## EXERCISE AIM
Beginning with the first line, copy out each line of the material until the line containing "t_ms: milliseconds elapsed" has been copied as well.

## SOURCE DATA

=-=-=

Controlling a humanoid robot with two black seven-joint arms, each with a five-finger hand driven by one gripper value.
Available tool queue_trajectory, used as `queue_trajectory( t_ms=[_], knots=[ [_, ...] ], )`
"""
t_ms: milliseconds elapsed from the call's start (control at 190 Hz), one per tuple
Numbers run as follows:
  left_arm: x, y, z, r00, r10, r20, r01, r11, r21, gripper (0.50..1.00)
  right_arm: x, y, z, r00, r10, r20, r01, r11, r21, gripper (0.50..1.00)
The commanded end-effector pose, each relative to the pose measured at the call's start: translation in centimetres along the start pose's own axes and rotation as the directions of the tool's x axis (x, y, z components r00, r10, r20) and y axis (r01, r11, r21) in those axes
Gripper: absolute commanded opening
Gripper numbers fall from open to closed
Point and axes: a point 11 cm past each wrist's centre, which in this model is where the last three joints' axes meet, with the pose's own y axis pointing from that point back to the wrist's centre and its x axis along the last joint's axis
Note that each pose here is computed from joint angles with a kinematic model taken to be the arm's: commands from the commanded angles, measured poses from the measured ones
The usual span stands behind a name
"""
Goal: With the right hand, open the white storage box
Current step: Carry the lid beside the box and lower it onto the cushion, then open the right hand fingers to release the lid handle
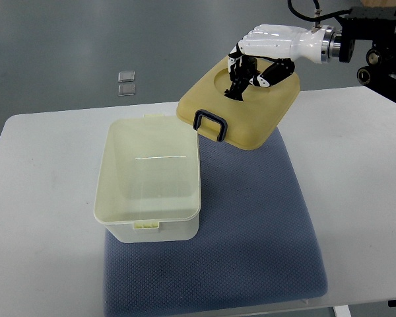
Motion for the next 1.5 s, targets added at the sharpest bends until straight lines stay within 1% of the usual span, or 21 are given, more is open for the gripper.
queue_trajectory(
  t_ms=[0,142,406,638,869,1375,1386,1391,1417,1423,1428,1449,1454,1460,1465,1470,1475,1481,1486,1491,1496],
  knots=[
    [0.0,0.0,0.0,1.000,0.000,-0.002,0.000,1.000,0.000,1.000,-2.4,1.4,1.3,1.000,-0.006,0.027,0.007,0.999,-0.039,0.500],
    [0.0,0.0,0.0,1.000,0.000,0.000,0.000,1.000,0.000,1.000,-5.1,2.2,1.9,0.998,-0.017,0.059,0.020,0.998,-0.059,0.500],
    [0.0,0.0,0.0,1.000,0.000,0.000,0.000,1.000,0.000,1.000,-7.2,2.7,2.1,0.996,-0.030,0.079,0.036,0.997,-0.068,0.500],
    [0.0,0.0,0.0,1.000,0.000,0.000,0.000,1.000,0.000,1.000,-8.7,2.0,1.3,0.994,-0.052,0.097,0.057,0.997,-0.045,0.500],
    [0.0,0.0,0.0,1.000,0.000,0.000,0.000,1.000,0.000,1.000,-10.7,0.0,-0.6,0.989,-0.074,0.132,0.073,0.997,0.012,0.500],
    [0.0,0.0,0.0,1.000,0.000,-0.002,0.000,1.000,0.000,1.000,-13.9,-0.1,-1.6,0.976,-0.109,0.189,0.105,0.994,0.030,0.500],
    [0.0,0.0,0.0,1.000,0.000,0.000,0.000,1.000,0.000,1.000,-13.9,-0.1,-1.6,0.976,-0.108,0.189,0.104,0.994,0.030,0.507],
    [0.0,0.0,0.0,1.000,0.000,0.000,0.000,1.000,0.000,1.000,-13.9,-0.1,-1.6,0.976,-0.107,0.190,0.103,0.994,0.029,0.525],
    [0.0,0.0,0.0,1.000,0.000,0.000,0.000,1.000,0.000,1.000,-13.9,-0.1,-1.5,0.976,-0.106,0.191,0.103,0.994,0.028,0.558],
    [0.0,0.0,0.0,1.000,0.000,0.000,0.000,1.000,0.000,1.000,-13.9,-0.1,-1.6,0.976,-0.106,0.191,0.102,0.994,0.029,0.578],
    [0.0,0.0,0.0,1.000,0.000,0.000,0.000,1.000,0.000,1.000,-13.9,-0.1,-1.6,0.976,-0.106,0.191,0.102,0.994,0.029,0.578],
    [0.0,0.0,0.0,1.000,0.000,0.000,0.000,1.000,0.000,1.000,-13.9,-0.1,-1.6,0.976,-0.105,0.193,0.101,0.994,0.029,0.617],
    [0.0,0.0,0.0,1.000,0.000,0.000,0.000,1.000,0.000,1.000,-13.8,-0.2,-1.6,0.976,-0.104,0.193,0.100,0.995,0.029,0.645],
    [0.0,0.0,0.0,1.000,0.000,0.000,0.000,1.000,0.000,1.000,-13.8,-0.2,-1.6,0.976,-0.104,0.193,0.100,0.995,0.029,0.646],
    [0.0,0.0,0.0,1.000,0.000,0.000,0.000,1.000,0.000,1.000,-13.8,-0.1,-1.5,0.976,-0.104,0.193,0.100,0.995,0.027,0.680],
    [0.0,0.0,0.0,1.000,0.000,0.000,0.000,1.000,0.000,1.000,-13.8,-0.1,-1.5,0.976,-0.104,0.193,0.100,0.995,0.027,0.680],
    [0.0,0.0,0.0,1.000,0.000,0.000,0.000,1.000,0.000,1.000,-13.8,-0.2,-1.6,0.976,-0.104,0.193,0.100,0.995,0.029,0.715],
    [0.0,0.0,0.0,1.000,0.000,0.000,0.000,1.000,0.000,1.000,-13.8,-0.2,-1.6,0.976,-0.104,0.193,0.100,0.995,0.029,0.715],
    [0.0,0.0,0.0,1.000,0.000,0.000,0.000,1.000,0.000,1.000,-13.8,-0.2,-1.6,0.976,-0.104,0.193,0.100,0.995,0.029,0.745],
    [0.0,0.0,0.0,1.000,0.000,0.000,0.000,1.000,0.000,1.000,-13.8,-0.2,-1.6,0.976,-0.104,0.193,0.100,0.995,0.029,0.746],
    [0.0,0.0,0.0,1.000,0.000,-0.002,0.000,1.000,0.000,1.000,-13.8,-0.2,-1.6,0.976,-0.104,0.193,0.100,0.995,0.029,0.774]
  ],
)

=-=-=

## SOLVED PROBLEM
Controlling a humanoid robot with two black seven-joint arms, each with a five-finger hand driven by one gripper value.
Available tool queue_trajectory, used as `queue_trajectory( t_ms=[_], knots=[ [_, ...] ], )`
"""
t_ms: milliseconds elapsed from the call's start (control at 190 Hz), one per tuple

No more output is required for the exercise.